■ What you are asked to do
Below are some records. Print exactly the lines between the one holding "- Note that" and the one holding "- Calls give", inclusive, and nothing else.

■ Data for this task
-=-=-

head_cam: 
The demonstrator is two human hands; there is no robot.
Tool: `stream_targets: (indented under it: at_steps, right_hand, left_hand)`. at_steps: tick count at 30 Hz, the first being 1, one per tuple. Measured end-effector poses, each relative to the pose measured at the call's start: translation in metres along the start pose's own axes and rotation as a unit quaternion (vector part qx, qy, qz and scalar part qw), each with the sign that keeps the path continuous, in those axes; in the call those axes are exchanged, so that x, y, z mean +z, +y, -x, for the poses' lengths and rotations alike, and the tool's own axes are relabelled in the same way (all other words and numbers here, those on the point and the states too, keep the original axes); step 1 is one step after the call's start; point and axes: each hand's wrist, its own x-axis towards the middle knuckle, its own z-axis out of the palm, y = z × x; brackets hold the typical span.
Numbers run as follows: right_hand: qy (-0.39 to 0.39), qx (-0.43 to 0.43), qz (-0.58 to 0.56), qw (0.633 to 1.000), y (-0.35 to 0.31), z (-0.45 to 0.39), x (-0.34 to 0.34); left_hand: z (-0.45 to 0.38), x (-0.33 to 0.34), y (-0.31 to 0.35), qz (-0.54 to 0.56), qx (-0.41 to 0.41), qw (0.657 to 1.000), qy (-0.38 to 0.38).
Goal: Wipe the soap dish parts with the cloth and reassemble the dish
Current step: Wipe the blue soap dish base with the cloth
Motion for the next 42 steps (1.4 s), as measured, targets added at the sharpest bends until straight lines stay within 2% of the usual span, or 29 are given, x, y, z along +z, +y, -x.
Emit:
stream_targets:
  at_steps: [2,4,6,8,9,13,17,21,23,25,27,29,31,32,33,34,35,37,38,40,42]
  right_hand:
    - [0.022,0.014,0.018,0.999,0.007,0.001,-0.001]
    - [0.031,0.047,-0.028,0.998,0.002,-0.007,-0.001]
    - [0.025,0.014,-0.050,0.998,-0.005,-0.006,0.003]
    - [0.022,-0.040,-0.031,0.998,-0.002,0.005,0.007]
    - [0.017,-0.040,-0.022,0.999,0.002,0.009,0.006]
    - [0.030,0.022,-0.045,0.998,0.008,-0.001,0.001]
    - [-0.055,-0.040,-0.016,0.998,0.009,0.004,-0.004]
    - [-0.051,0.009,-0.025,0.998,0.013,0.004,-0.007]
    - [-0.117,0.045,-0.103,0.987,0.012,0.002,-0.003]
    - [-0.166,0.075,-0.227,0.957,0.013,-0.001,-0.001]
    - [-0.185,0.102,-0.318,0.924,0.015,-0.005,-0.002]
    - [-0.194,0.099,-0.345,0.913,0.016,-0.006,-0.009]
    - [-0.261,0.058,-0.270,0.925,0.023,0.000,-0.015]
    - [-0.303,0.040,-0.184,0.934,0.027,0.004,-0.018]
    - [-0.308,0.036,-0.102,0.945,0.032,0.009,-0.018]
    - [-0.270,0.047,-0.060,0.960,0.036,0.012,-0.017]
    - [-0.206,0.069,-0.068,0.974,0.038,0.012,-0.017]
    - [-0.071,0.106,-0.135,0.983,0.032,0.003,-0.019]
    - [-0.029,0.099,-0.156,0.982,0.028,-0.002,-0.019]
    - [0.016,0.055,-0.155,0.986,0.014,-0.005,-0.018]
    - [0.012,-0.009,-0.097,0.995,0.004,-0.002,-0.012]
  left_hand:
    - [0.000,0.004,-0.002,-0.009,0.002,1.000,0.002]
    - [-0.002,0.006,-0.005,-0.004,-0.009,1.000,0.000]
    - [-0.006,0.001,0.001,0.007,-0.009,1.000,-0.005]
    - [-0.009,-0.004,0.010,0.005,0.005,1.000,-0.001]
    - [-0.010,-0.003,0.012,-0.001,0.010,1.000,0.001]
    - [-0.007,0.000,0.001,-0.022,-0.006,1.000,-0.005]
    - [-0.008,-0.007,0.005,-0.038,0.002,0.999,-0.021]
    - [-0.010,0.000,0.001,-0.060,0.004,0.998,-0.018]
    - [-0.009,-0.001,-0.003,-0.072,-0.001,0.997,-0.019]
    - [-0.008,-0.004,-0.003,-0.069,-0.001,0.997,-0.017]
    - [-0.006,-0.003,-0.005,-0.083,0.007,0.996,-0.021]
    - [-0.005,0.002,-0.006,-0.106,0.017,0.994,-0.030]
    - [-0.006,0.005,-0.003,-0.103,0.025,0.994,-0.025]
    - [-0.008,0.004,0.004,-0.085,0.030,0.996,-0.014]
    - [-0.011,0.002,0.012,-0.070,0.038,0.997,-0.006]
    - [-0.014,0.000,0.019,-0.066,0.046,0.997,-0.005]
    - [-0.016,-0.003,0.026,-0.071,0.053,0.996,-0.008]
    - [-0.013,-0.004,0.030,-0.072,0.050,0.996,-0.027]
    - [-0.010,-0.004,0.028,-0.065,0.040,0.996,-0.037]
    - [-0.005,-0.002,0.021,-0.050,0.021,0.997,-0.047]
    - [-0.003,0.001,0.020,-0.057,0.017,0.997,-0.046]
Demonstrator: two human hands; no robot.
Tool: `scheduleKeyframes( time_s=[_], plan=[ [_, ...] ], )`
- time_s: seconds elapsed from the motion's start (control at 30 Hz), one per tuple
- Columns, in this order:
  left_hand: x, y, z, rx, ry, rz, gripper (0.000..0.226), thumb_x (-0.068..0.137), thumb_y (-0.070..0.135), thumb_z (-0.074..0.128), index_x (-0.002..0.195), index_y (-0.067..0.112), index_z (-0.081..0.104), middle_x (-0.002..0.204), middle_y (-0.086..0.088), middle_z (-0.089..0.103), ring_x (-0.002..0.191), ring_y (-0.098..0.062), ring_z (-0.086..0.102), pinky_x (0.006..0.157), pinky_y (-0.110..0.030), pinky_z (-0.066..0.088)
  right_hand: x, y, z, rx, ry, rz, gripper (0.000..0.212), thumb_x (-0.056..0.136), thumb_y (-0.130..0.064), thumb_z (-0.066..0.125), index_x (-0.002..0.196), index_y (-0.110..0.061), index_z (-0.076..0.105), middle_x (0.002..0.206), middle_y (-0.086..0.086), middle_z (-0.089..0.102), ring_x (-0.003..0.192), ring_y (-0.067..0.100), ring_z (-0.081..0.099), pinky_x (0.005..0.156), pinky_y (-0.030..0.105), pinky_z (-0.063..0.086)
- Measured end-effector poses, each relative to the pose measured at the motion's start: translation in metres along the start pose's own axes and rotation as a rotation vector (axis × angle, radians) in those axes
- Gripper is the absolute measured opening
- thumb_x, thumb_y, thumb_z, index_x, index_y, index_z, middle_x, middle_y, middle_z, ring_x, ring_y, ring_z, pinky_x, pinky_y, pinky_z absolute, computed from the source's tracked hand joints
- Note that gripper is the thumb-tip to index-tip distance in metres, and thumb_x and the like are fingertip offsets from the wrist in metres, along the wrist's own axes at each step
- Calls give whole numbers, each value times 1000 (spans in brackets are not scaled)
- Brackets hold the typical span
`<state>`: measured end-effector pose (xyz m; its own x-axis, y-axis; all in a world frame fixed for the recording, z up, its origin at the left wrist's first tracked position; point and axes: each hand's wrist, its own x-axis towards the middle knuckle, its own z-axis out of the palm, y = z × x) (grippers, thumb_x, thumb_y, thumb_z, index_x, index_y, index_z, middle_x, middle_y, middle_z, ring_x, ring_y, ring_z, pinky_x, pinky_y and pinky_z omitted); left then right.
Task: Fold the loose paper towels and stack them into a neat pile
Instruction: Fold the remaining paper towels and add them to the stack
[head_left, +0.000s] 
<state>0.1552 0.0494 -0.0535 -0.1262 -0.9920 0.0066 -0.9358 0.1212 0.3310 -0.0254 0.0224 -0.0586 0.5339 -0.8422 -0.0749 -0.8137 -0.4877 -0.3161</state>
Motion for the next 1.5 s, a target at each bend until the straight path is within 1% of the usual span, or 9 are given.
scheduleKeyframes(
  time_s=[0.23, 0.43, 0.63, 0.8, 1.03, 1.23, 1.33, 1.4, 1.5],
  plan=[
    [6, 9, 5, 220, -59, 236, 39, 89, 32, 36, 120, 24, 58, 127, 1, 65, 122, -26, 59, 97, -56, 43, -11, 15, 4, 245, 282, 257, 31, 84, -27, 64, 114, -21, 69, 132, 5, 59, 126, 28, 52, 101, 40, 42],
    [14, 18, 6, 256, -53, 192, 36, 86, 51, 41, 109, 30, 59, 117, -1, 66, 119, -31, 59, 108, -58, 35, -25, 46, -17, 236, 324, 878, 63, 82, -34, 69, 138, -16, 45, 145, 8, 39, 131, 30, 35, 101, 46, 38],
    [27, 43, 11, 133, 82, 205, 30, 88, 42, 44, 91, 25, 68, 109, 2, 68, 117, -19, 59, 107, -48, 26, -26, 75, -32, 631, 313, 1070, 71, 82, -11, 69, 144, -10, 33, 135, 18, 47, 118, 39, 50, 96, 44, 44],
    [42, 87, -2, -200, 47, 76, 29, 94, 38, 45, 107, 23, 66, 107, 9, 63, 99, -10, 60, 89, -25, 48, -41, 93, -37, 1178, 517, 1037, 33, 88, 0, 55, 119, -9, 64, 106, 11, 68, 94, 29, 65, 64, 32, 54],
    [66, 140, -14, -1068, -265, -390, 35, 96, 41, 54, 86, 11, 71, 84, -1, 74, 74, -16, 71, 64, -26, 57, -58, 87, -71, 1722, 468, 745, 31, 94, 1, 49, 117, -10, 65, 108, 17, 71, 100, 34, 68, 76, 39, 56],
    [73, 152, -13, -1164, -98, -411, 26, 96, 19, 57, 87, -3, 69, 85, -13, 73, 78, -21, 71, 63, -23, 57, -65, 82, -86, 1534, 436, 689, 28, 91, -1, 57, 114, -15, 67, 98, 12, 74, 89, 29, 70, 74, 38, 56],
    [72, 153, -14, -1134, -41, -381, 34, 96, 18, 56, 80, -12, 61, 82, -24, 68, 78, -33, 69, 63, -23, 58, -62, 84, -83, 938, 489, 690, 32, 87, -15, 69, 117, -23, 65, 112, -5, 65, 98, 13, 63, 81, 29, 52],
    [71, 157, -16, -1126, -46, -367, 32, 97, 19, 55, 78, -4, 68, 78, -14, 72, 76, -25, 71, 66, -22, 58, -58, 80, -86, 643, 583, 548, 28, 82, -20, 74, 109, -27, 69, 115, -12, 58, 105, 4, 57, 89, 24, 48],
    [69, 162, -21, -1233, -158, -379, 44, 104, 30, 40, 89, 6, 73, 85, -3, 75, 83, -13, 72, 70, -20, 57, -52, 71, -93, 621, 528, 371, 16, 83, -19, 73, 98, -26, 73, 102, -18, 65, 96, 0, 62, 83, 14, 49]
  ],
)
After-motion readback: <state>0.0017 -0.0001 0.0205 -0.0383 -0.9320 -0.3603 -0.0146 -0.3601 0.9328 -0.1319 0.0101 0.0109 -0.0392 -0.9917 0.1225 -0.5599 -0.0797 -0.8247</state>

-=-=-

■ Solution to the exercise
- Note that gripper is the thumb-tip to index-tip distance in metres, and thumb_x and the like are fingertip offsets from the wrist in metres, along the wrist's own axes at each step
- Calls give whole numbers, each value times 1000 (spans in brackets are not scaled)

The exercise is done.